Dataset section -
☆ ☆ ☆
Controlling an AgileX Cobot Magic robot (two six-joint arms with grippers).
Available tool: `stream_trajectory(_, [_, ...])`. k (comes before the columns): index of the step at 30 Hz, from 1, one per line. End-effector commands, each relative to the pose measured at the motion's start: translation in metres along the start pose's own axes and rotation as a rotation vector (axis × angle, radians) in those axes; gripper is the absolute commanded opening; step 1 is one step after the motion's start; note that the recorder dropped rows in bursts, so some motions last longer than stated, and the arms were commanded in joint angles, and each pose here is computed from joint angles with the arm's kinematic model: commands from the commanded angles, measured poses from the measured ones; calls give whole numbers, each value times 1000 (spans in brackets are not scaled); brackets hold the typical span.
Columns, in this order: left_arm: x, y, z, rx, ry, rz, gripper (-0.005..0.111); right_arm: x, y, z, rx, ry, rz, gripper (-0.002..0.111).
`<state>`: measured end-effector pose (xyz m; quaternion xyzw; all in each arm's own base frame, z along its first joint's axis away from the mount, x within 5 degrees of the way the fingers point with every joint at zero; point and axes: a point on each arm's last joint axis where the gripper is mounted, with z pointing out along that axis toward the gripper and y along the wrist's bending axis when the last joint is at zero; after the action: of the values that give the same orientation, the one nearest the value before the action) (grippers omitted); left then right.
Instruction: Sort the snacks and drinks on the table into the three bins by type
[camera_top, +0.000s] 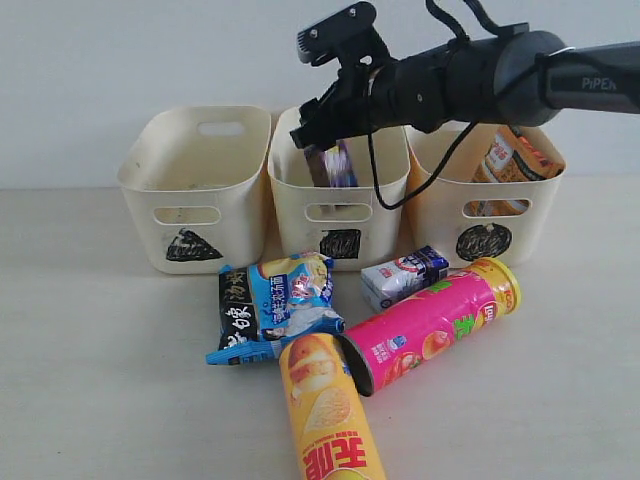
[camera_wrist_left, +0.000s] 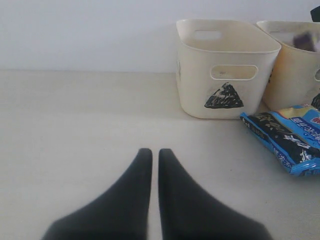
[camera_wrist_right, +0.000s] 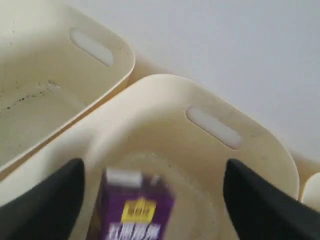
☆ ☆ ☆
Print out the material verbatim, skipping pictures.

Written answer -
Controlling an AgileX Cobot Magic robot (two six-joint arms with grippers).
Available tool: `stream_trajectory(_, [_, ...])`. k (comes before the columns): index of the step at 30 Hz, from 1, one per line. End-effector commands, each relative to the pose measured at the motion's start: translation in metres along the start pose's own axes and rotation as a rotation vector (axis × angle, radians) in those axes; gripper is the absolute commanded opening; step 1 is one step after the motion's start; note that the recorder dropped rows in bursts, so some motions last longer than stated, and the arms were commanded in joint angles, and each pose here is computed from joint angles with the arm's kinematic model: commands from the commanded angles, measured poses from the measured ones; calls give whole numbers, each value times 1000 (spans in brackets are not scaled); brackets hold the typical span.
Columns, in this order: left_arm: x, y, z, rx, ry, rz, gripper (-0.005..0.111); right_arm: x, y, z, rx, ry, rz, gripper (-0.002..0.111).
`<state>`: measured end-effector pose (xyz m; quaternion xyzw; all in each arm's own base frame, z along its first joint's axis away from the mount, x within 5 degrees of the way the fingers point with every joint at zero; point and axes: a point on each arm's last joint axis where the gripper is mounted, with z pointing out along that axis toward the gripper and y along the wrist's bending axis when the last joint is at zero; after the action: of the values that give the same orientation, the one nearest the value before the action) (grippers omitted); left then right.
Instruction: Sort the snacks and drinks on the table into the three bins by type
[camera_top, +0.000s] 
[camera_wrist_left, +0.000s] 
[camera_wrist_right, +0.000s] 

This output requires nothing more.